#### GIVEN MATERIAL ####

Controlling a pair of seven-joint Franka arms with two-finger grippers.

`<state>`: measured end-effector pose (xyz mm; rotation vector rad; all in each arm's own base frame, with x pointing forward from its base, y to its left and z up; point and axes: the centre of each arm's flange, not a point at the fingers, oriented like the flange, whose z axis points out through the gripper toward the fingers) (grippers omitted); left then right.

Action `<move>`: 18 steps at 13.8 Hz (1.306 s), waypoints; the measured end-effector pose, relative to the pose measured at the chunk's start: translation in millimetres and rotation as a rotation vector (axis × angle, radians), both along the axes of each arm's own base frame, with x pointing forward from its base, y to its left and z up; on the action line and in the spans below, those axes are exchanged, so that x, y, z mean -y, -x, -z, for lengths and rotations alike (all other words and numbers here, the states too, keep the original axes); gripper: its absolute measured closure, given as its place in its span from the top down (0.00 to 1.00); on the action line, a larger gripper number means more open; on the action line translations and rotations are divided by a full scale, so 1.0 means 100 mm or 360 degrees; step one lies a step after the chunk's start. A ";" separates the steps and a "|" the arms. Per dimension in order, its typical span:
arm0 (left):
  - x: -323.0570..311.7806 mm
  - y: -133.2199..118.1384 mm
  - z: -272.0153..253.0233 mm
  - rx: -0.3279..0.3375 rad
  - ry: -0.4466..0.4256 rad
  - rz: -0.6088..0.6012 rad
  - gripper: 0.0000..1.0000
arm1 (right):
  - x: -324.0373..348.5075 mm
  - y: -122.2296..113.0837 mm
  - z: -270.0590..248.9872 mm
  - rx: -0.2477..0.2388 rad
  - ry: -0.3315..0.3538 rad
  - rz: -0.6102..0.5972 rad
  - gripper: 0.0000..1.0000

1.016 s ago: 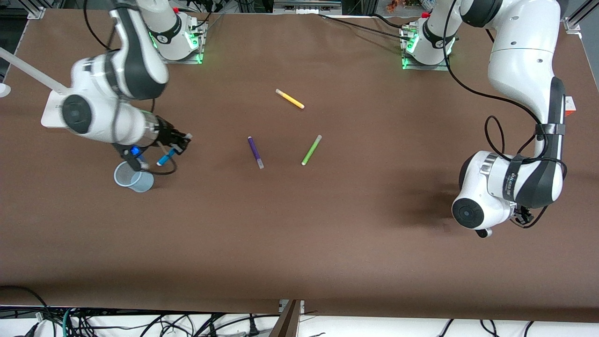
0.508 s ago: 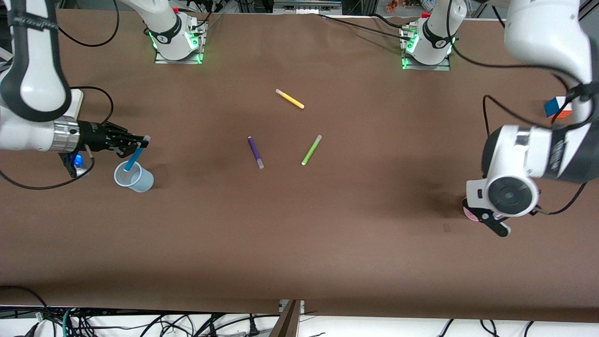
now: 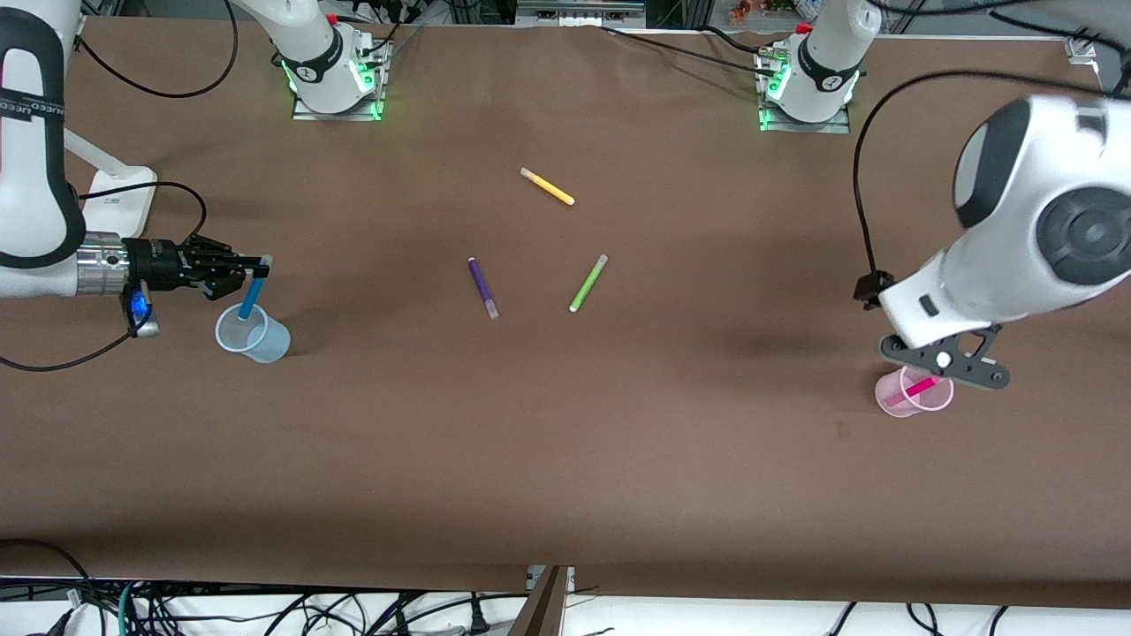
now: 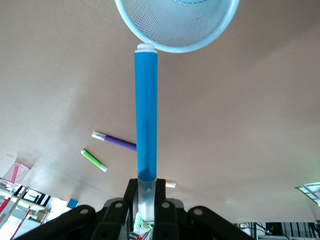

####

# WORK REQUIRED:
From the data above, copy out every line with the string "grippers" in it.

# EXERCISE ANSWER:
Controlling a pair of seven-joint Franka arms with two-finger grippers.
`<state>`: measured end-effector pose (xyz mm; rotation vector rad; all in each arm's own base frame, with x pointing forward from its base, y to its left and z up; point and axes: the centre of each arm's flange, not a point at the fingers, oriented like the flange, whose z axis points out through the gripper toward the fingers) (grippers omitted); left then right.

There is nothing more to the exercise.